++++ EXERCISE DATA

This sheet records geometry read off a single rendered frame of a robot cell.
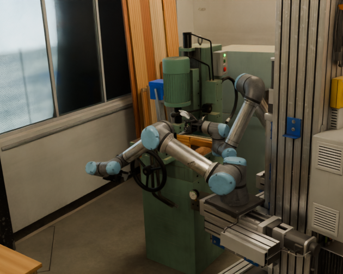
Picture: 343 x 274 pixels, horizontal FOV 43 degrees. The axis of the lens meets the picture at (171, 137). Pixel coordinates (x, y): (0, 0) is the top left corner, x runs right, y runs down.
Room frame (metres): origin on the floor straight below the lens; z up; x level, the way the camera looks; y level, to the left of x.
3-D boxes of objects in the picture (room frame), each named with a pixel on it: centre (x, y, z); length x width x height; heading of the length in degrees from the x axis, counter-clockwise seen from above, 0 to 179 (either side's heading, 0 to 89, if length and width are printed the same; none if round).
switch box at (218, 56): (2.95, -0.36, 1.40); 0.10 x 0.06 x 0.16; 143
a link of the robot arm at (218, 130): (2.38, -0.27, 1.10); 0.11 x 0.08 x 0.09; 53
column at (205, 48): (3.02, -0.22, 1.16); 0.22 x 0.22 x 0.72; 53
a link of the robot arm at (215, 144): (2.36, -0.28, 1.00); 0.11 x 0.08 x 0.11; 16
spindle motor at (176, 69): (2.78, -0.05, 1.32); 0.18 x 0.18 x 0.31
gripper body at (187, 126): (2.47, -0.14, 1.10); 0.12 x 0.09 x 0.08; 53
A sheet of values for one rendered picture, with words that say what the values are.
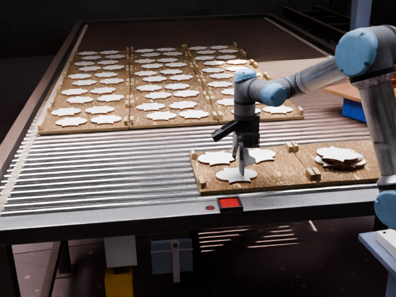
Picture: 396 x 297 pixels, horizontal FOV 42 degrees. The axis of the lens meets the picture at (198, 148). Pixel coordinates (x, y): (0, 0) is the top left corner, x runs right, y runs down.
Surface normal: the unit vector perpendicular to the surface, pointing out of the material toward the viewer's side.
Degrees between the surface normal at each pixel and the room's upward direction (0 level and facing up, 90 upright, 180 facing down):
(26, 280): 0
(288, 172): 0
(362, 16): 90
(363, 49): 82
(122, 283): 90
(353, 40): 83
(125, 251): 90
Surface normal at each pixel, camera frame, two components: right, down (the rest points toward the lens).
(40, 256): -0.02, -0.93
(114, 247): 0.12, 0.37
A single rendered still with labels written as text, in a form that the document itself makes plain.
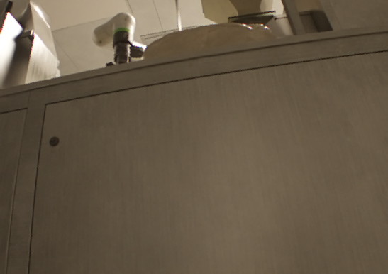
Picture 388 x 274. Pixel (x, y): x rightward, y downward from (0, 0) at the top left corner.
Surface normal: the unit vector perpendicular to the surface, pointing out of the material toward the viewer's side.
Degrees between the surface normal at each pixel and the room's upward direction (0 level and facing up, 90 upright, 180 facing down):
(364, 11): 90
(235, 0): 114
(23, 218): 90
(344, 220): 90
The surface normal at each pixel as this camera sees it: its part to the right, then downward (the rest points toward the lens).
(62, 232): -0.14, -0.40
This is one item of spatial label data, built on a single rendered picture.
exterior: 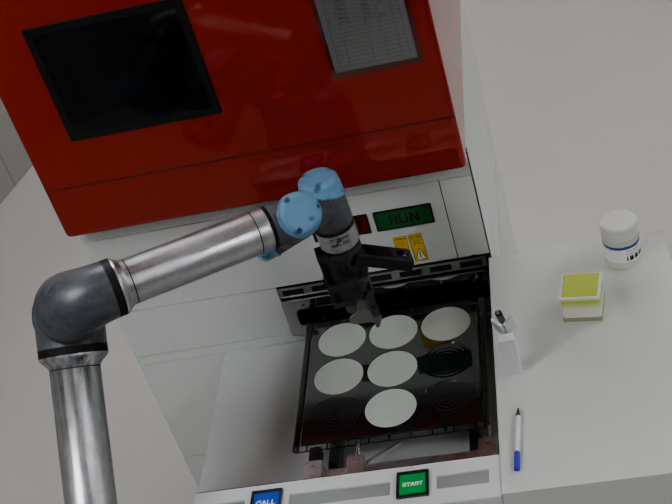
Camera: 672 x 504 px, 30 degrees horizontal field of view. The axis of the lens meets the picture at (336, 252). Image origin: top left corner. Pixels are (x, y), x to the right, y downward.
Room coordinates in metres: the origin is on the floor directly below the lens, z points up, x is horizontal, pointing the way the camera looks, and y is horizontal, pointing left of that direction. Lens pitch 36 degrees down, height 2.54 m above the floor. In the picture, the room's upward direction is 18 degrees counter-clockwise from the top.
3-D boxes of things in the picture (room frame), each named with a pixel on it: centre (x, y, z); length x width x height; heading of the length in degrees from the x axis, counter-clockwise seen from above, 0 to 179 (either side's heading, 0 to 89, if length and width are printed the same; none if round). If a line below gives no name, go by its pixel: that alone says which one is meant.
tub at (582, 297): (1.75, -0.41, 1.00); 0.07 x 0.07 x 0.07; 66
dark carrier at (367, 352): (1.84, -0.03, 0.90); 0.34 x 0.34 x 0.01; 76
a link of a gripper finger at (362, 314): (1.85, -0.01, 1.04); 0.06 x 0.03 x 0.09; 90
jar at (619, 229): (1.87, -0.53, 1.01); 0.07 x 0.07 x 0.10
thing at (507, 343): (1.68, -0.24, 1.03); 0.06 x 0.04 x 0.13; 166
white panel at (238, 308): (2.11, 0.10, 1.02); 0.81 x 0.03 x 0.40; 76
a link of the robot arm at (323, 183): (1.87, -0.01, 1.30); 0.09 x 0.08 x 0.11; 111
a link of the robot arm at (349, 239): (1.87, -0.01, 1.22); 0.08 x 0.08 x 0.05
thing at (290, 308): (2.05, -0.07, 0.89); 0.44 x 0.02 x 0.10; 76
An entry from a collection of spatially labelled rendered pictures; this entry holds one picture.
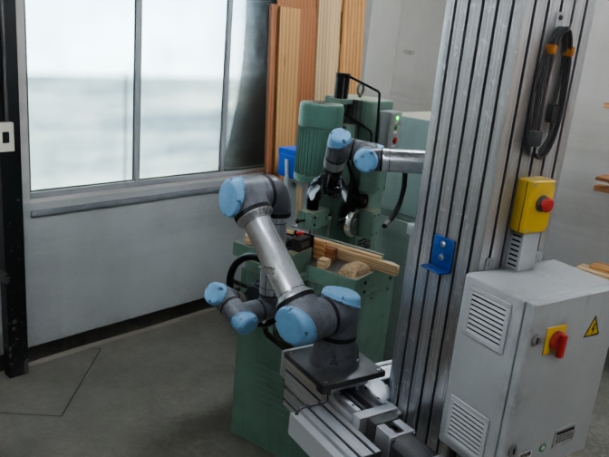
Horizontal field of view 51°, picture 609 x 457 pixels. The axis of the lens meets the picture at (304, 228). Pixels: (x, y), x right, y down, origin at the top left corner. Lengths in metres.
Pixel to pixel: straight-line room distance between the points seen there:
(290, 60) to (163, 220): 1.25
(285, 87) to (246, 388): 1.95
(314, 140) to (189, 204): 1.55
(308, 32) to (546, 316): 3.04
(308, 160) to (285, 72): 1.60
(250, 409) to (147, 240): 1.30
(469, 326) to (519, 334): 0.14
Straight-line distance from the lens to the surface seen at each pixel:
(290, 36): 4.09
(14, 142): 3.18
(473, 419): 1.70
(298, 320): 1.75
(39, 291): 3.56
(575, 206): 4.53
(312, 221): 2.61
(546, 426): 1.76
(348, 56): 4.52
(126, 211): 3.67
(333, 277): 2.46
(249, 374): 2.88
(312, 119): 2.50
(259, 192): 1.90
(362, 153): 2.05
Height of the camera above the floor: 1.74
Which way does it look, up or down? 16 degrees down
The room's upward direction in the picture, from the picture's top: 5 degrees clockwise
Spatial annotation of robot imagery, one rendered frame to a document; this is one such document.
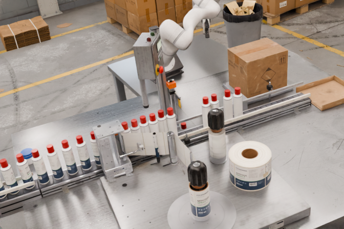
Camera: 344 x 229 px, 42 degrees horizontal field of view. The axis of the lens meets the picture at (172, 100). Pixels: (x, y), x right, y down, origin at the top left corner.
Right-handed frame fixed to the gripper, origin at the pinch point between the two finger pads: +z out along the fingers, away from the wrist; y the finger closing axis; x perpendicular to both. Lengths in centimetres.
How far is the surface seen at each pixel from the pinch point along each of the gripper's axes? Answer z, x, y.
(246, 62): 70, 19, 27
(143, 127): 119, -42, 27
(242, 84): 70, 17, 8
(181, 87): 51, -22, -9
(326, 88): 69, 72, -1
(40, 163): 141, -93, 28
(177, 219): 174, -25, 26
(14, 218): 99, -154, -88

++++++++

» TASK INSTRUCTIONS: In these entries, please give the number of lines holding the string "that" and nothing more.

» OUTPUT: 4